ABSTRACT

Background: Syndromic ciliopathies have been variably linked to different retinal dystrophies. However, to date, few reports have characterized by means of multimodal imaging the retinal degeneration occurring in Mainzer-Saldino syndrome (MSS).

Methods: Two siblings with history of kidney disease and other systemic abnormalities presented at our eye clinic in October 2017 complaining of night blindness and visual loss. They underwent a complete ophthalmologic examination including visual acuity (VA) assessment, optical coherence tomography (OCT) and blue-light autofluorescence (BAF). A screen for inherited retinal dystrophies was performed in this occasion.

Results: At baseline, the youngest sister had slightly worse VA (20/30 vs. 20/20-25 Snellen equivalents). On fundoscopy, both siblings had severe thinning of the peripheral retina, attenuation of retinal vessels and widespread accumulation of pigmented deposits. Significant outer retinal atrophy with apparent foveal sparing was appreciable on OCT.

During the 3 years of follow-up, vision remained overall stable in both patients whereas minimal progression of outer retinal atrophy was observed by means of OCT. Genetic analysis revealed compound heterozygosity in the IFT172 gene. Based on these findings, a diagnosis of retinitis pigmentosa (RP) associated with MSS was formulated.

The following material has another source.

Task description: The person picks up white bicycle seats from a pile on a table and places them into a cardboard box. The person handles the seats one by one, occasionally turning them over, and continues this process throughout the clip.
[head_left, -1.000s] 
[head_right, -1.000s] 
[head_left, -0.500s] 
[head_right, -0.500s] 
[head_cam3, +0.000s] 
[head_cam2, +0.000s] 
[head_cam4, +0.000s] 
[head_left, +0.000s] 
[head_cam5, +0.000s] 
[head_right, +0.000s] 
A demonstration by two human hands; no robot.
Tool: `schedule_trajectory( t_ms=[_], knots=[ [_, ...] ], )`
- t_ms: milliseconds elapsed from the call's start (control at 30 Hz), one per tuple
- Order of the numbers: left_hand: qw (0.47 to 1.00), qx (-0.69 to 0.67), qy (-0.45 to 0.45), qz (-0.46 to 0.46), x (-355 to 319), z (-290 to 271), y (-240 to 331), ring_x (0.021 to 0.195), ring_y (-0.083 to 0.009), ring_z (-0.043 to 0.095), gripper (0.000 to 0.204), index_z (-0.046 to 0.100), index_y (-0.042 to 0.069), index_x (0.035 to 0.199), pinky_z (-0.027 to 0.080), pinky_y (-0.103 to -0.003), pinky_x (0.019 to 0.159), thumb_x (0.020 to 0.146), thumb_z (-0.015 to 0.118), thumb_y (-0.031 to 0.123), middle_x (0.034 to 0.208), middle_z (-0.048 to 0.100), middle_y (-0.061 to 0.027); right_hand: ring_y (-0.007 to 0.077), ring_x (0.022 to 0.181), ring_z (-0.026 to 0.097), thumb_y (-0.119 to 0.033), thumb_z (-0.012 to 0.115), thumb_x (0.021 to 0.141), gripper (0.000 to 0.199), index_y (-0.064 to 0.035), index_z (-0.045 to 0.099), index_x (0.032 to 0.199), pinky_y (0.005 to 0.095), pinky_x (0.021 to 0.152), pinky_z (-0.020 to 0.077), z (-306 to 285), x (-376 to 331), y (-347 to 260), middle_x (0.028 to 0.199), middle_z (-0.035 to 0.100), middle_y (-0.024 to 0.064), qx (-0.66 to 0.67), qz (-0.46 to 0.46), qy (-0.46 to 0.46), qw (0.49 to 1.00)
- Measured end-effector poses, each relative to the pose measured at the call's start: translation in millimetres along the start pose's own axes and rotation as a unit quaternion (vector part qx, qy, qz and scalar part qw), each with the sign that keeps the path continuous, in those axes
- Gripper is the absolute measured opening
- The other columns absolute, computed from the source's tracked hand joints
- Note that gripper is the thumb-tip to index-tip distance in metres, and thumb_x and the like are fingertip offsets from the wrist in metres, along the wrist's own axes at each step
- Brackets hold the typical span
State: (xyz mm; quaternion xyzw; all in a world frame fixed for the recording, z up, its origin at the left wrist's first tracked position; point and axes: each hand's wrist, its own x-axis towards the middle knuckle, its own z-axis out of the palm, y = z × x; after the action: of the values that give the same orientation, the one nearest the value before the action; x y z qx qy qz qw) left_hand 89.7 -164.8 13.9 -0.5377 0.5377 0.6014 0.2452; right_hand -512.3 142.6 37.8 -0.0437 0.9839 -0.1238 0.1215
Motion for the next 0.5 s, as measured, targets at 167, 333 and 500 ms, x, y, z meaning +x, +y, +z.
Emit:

Conclusions: Our report describes the cases of two siblings affected by retinitis pigmentosa associated with MSS. Although both carrying the same mutations and a severe RP phenotype, the youngest sister had slightly more advanced retinal degeneration highlighting the remarkable variability related to the IFT172 retinopathy.

摘要

背景：综合征性纤毛病与不同的视网膜营养不良有不同的联系。然而，迄今为止，很少有报告通过多模态成像来表征 Mainzer-Saldino 综合征 (MSS) 中发生的视网膜变性。

方法：2017 年 10 月，有肾脏疾病和其他全身异常病史的两个兄弟姐妹在我们的眼科诊所就诊，主诉夜盲症和视力丧失。他们接受了完整的眼科检查，包括视力 (VA) 评估、光学相干断层扫描 (OCT) 和蓝光自发荧光 (BAF)。在这种情况下进行了遗传性视网膜营养不良的筛查。

结果：在基线时，最小的妹妹的 VA 稍差（20/30 对 20/20-25 Snellen 等效值）。在眼底镜检查中，兄弟姐妹的周边视网膜严重变薄，视网膜血管衰减和色素沉着广泛积聚。OCT 上可观察到显着的外层视网膜萎缩，并伴有明显的中央凹保留。

在 3 年的随访期间，两名患者的视力总体保持稳定，而通过 OCT 观察到外层视网膜萎缩的进展很小。遗传分析揭示了 IFT172 基因中的复合杂合性。基于这些发现，制定了与 MSS 相关的视网膜色素变性 (RP) 的诊断。

结论：我们的报告描述了两个兄弟姐妹患有与 MSS 相关的色素性视网膜炎的病例。尽管两者都携带相同的突变和严重的 RP 表型，但最小的妹妹的视网膜退化程度稍高，突出了与 IFT172 视网膜病变相关的显着变异性。